* **Your goal**: Using the lines below, work out the count of those that hold "camera". Give the number only.

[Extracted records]
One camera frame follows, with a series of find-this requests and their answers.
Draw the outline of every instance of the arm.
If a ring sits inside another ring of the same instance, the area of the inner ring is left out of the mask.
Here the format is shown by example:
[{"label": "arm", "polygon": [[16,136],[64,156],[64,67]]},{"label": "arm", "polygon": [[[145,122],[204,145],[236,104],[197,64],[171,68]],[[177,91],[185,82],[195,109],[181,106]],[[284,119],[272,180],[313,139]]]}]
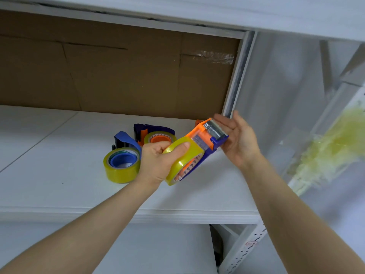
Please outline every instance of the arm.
==
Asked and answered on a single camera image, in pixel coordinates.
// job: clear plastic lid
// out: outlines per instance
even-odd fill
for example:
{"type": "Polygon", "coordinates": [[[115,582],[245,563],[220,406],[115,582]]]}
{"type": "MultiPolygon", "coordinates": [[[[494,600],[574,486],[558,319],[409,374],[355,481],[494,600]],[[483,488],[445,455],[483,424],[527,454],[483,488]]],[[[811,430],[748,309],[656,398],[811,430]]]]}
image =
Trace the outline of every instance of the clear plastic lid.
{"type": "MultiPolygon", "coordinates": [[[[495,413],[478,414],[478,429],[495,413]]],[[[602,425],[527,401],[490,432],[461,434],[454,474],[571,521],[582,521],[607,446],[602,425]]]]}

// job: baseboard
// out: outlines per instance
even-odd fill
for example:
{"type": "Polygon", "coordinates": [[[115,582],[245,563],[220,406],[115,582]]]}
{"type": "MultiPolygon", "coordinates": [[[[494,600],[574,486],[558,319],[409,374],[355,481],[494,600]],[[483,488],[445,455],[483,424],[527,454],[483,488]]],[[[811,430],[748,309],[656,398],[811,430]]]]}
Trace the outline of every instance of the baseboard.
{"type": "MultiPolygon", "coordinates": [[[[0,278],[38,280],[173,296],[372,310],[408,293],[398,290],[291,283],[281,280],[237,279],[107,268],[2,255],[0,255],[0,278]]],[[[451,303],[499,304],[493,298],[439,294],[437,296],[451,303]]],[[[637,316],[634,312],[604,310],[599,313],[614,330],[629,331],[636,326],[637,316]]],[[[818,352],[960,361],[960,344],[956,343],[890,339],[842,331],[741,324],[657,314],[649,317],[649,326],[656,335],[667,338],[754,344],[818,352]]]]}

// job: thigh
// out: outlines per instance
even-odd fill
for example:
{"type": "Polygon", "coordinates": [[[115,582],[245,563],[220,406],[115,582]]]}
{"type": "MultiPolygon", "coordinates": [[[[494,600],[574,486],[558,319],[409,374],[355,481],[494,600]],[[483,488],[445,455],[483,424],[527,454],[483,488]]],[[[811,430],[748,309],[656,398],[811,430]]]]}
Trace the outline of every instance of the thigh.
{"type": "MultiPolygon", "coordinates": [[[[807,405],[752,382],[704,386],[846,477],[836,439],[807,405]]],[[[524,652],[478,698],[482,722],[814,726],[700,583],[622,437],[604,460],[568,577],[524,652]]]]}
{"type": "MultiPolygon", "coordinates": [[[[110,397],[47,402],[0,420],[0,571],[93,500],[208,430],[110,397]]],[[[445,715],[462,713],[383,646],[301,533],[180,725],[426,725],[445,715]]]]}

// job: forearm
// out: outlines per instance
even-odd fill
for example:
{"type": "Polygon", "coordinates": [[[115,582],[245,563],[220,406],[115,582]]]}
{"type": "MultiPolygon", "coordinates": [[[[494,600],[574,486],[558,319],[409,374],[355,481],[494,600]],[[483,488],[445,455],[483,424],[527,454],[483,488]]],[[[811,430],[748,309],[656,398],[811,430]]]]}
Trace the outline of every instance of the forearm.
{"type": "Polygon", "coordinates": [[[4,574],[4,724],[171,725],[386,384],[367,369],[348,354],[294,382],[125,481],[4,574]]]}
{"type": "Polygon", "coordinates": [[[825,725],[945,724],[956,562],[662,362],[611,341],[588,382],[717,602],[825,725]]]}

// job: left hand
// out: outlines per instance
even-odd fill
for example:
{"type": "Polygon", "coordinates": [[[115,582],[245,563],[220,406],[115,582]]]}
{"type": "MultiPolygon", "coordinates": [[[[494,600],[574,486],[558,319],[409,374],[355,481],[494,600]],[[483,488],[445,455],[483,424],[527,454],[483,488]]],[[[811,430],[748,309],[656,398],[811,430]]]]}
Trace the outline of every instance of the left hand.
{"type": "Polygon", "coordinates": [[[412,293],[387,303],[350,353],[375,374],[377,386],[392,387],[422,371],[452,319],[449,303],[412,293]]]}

* **Answer for this exercise**: 2